Games, Guns, Girls
by Victoria Herrera (Published May 2012 in STATUS Magazine)
At an age where most kids are still playing imaginary games, Tara Lynne Barr was already acting on stage. Seven years later, she finally considered moving this hobby to a real career.

Tara Lynne Barr has played everything from Annie to an alien, and that’s just the tip of the iceberg. “When I was much younger, an episode of Crossing Jordan, a TV show in NBC. I had to play a dead person. And the audition for that was really weird. They basically had me lay on the floor and the casting director stood over me while I play dead to see how convincingly I could play dead. I guess I could do it pretty convincingly coz I got the part.”
From dead to lead roles in stage productions of Little Women and The Diary of Anne Frank, to several TV roles on The Disney Channel and Nickelodeon, Tara most recently made a big splash on the movie screens as Roxy in the dark comedy God Bless America. She plays a teenage accomplice to Frank (Joel Murray) who decides to get rid of all of society’s most annoying and rude people- starting with reality TV stars. “When you’re my age, you’re auditioning for roles like hot cheerleaders or bitchy, popular girls. They’re all kind of stereotypes. I think Roxy’s very real. She’s very layered and complex,” Tara begins. “I honestly didn’t really do much preparation, simply because I kind of already felt what Roxy was feeling. [laughs] Well, I’m not gonna go out and kill a bunch of people and shoot em, but she does have this anger about the pop culture,” she concludes.
What’s the best part about your job? What’s the most difficult?
I just like the ability to kind of—I hope this doesn’t sound cliche or pretentious but—I love the ability to kind of inhabit another person and be another person. I think it’s really special that actors get to do that and get paid for it. Because it can be really fun, it can be really rewarding and enriching. That being said, the most difficult part is probably the same thing. [laughs]
Speaking of acting, have you ever been tempted to cut the acting line and jump to reality TV fame?
Oh no. I’m good. I like being an actor. As an actor, reality TV is taking jobs away from actors so I would hate to be in that. They’re getting paid for what they do, and more power to them that they’re basically being paid to just live and exist and have people videotape it. If they can get away with that, fine, but that is certainly not something I would enjoy doing for my life.
The Stage vs. The Screen: if you had to pick one place to live out your acting life, which would it be?
I think, stage. Filmmaking is an incredible art form, but stage, as an actor, I find it’s more rewarding. When you’re onstage there’s this connection. It’s kind of something that can’t be described. There’s this connection that you feel with the audience and with the other actors onstage.
What was the best acting advice you ever got?

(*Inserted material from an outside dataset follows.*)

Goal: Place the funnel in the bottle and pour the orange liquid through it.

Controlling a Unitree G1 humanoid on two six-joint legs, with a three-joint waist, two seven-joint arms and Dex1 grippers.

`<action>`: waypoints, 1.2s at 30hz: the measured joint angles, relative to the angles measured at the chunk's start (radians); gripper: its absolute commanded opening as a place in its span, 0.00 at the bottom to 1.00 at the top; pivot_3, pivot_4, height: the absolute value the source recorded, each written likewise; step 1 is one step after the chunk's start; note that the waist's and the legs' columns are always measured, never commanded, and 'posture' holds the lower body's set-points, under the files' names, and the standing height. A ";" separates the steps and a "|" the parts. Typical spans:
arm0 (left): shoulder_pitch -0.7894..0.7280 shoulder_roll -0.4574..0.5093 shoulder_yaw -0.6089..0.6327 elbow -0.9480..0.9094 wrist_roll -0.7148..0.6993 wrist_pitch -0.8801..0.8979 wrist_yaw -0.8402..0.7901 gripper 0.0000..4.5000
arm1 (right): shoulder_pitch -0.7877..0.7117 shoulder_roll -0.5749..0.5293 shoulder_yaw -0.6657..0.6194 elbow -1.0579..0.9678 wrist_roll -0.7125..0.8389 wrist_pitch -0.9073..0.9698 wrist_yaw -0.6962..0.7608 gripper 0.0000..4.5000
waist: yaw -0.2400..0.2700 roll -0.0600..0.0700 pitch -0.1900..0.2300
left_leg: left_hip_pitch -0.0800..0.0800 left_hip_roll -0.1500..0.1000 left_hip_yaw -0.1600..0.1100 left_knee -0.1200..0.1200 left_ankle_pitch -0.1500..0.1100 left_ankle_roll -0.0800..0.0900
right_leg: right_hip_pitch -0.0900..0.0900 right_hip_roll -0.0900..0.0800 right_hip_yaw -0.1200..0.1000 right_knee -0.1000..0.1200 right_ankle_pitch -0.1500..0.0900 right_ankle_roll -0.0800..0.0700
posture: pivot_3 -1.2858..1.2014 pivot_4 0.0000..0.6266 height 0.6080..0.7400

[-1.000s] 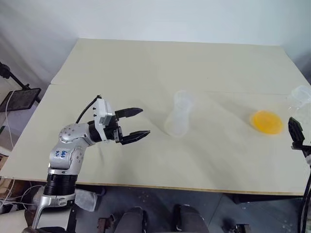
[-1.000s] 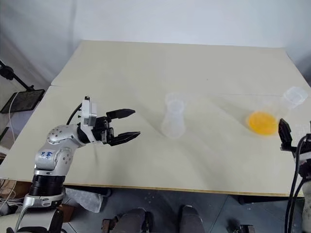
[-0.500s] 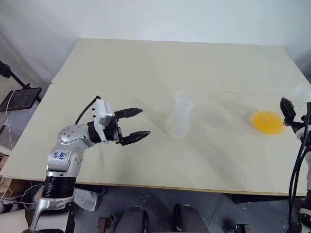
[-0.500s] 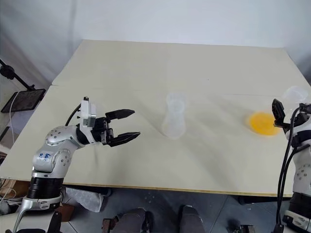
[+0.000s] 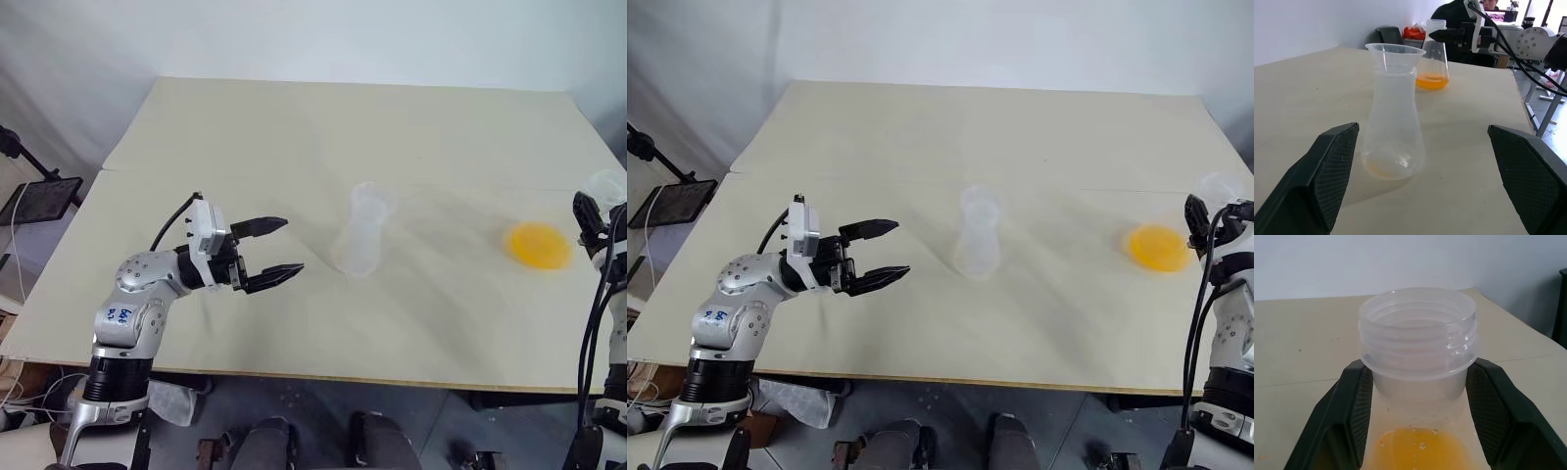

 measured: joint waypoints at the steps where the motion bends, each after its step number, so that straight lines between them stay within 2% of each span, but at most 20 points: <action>1: 0.000 0.000 0.000 0.000 0.000 0.000 0.000 1.00 | 0.000 0.000 0.000 0.000 -0.001 0.000 0.001 0.53 | 0.000 0.000 0.000 | 0.000 0.000 0.000 0.000 0.000 0.000 | 0.000 0.000 0.000 0.000 0.000 0.000 | 0.52 0.24 1.00; 5: 0.000 0.000 0.000 0.000 0.000 -0.002 0.001 1.00 | 0.002 0.000 0.000 -0.012 0.012 0.000 0.030 0.53 | -0.001 0.001 0.001 | 0.000 0.000 0.000 0.000 0.000 0.000 | 0.000 0.000 0.000 0.000 0.000 0.000 | 0.52 0.24 1.00; 9: 0.000 0.000 0.001 0.000 0.000 -0.009 0.001 1.00 | 0.020 0.002 0.008 -0.147 0.037 0.010 0.064 0.53 | -0.003 0.005 0.003 | 0.000 0.000 0.000 0.000 0.000 0.000 | -0.001 0.000 0.000 0.000 0.000 0.000 | 0.52 0.24 1.00; 13: 0.003 -0.001 0.001 0.000 0.000 -0.013 0.002 1.00 | 0.010 0.001 0.102 -0.361 0.063 0.124 0.050 0.53 | -0.013 0.005 0.003 | 0.000 0.001 0.000 0.000 0.000 0.000 | -0.001 -0.001 0.000 0.000 0.000 0.000 | 0.52 0.24 1.00; 17: 0.004 -0.001 0.002 0.001 0.000 -0.019 0.002 1.00 | -0.015 -0.015 0.213 -0.495 0.033 0.197 0.035 0.53 | -0.015 0.005 0.003 | -0.001 0.001 -0.001 -0.001 0.000 -0.001 | -0.001 -0.001 -0.001 0.000 0.000 0.000 | 0.52 0.24 1.00; 21: 0.004 -0.001 0.002 0.004 0.000 -0.023 0.004 1.00 | -0.047 -0.060 0.355 -0.602 -0.089 0.229 0.013 0.53 | -0.009 0.005 0.003 | -0.001 0.000 -0.003 0.000 0.000 -0.001 | -0.001 -0.001 -0.002 -0.001 0.000 0.000 | 0.52 0.24 1.00; 24: 0.004 -0.002 0.002 0.006 0.000 -0.025 0.009 1.00 | -0.050 -0.088 0.437 -0.619 -0.216 0.182 0.009 0.53 | -0.006 0.005 0.003 | -0.002 -0.002 -0.002 -0.001 0.000 -0.001 | -0.001 -0.001 -0.003 -0.001 0.000 0.000 | 0.52 0.24 1.00; 31: 0.005 -0.003 0.002 0.006 0.000 -0.040 0.016 1.00 | -0.050 -0.133 0.540 -0.603 -0.498 -0.004 -0.002 0.53 | -0.009 0.005 0.003 | -0.002 -0.001 -0.002 -0.001 0.000 -0.001 | -0.001 0.001 -0.005 -0.002 0.000 0.000 | 0.52 0.24 1.00; 36: 0.005 -0.006 0.000 0.006 0.000 -0.044 0.019 1.00 | -0.050 -0.114 0.599 -0.591 -0.602 -0.109 -0.001 0.53 | -0.016 0.005 0.003 | -0.002 -0.001 -0.002 -0.001 0.000 -0.001 | -0.001 0.001 -0.006 -0.002 0.000 0.000 | 0.52 0.24 1.00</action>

There’s a really great acting guru who’s no longer with us. Her name’s Uta Hagen. She quoted this in a book: “Don’t show your point of view. Have one.” So as an actor you’re constantly making choices based on evidence from the text about what your character would do or how they would feel but you don’t show it…You are it. I have a tendency to think [about what my objectives are] while I’m acting, but really, you just have to be that person for the time that you’re onstage and onscreen, and that will create a really, really powerful, real performance.